「音の反響あり。重力も正常……」
目が覚めると謎の空間に居た。辺り一面が雪の様に白く真ん中に椅子だけが置かれた部屋。
「……あまりここに居ると気が狂いそうだ」
しかし、こういう時こそ冷静にならなければいけない。
この空間がなんなのか、どうやったら脱出出来るのかと。
そこで、僕はこの空間がなんなのかという仮説を立ててみた。
仮説1:高度な仮想空間
→ 仮想空間と言うにはあまりにもリアルすぎる。
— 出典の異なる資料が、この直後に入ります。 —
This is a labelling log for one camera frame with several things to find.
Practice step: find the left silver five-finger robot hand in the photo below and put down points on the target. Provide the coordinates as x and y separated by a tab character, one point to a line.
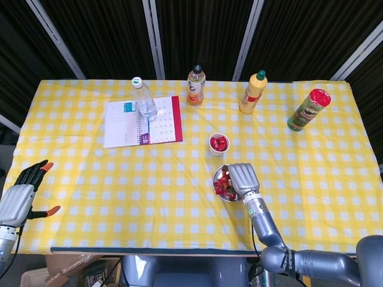
16	203

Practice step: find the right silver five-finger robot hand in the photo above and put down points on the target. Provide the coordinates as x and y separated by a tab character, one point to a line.
243	179

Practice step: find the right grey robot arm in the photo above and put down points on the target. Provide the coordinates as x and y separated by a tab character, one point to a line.
266	224

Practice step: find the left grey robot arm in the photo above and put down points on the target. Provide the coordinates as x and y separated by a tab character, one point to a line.
6	239

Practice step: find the metal bowl with candies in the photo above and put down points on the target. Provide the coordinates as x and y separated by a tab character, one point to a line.
218	173

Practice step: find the white paper cup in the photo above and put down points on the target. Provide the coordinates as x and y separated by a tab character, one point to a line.
217	153

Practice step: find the brown cardboard box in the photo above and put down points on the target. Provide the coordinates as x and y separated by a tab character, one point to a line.
66	263

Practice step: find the yellow detergent bottle green cap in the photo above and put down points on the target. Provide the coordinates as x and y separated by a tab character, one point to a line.
251	98

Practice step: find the green Pringles can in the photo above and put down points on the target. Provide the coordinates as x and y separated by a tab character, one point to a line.
302	116

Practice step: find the orange drink bottle black cap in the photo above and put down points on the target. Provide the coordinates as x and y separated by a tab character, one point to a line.
196	92

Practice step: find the yellow white checked tablecloth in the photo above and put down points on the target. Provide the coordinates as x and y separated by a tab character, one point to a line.
119	194

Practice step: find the metal table leg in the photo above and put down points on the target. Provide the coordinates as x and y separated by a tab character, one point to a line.
267	281

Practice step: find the grey robot torso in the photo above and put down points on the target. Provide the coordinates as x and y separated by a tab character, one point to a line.
185	272

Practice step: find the clear plastic water bottle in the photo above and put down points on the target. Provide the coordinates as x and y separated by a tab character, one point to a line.
146	104

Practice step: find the open spiral calendar notebook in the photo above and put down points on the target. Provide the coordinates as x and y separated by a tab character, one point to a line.
119	128

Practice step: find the black pleated curtain panel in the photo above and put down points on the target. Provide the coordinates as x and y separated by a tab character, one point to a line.
371	104
305	36
104	36
203	30
24	59

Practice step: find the white metal frame post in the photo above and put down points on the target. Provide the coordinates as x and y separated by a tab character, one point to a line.
154	39
56	39
359	55
248	39
9	123
違和感もない。
仮説2:集団催眠
→ 五人同時に同一幻覚は統計的に不可能。それにもしそのような能力を持っている者が居たら雪の能力で検知できるはず
仮説3:異次元転移
→ 証拠なし。だが否定もできない。今の所この説が最有力候補
仮説4:意識だけの世界
→ ならばこの椅子がトリガーか?
仮説5:死後の世界
→ ……検討外
すべてが同時に成立し得る状況。
白い椅子を前にして、一度だけ眉を寄せた。
推理小説なら、ここで座るのが“正解”。
座らないのが“正解”の場合もある。
どちらにせよ、観測しないことには始まらない。
「……賭けだ」
小さく呟いて、
しかしその声には確信があった。
探偵として、
名探偵の父の子として、
葉隠彰という探偵は、
半ば賭けのように、
しかし迷いなく、
静かに白い椅子に腰を下ろした。
座った瞬間、
全身に電流のような感覚が走った。
「……やっぱり、わからない」
小さく、満足げに笑った。
これほどまでに「謎」であることが、
こんなにも嬉しかったことはない。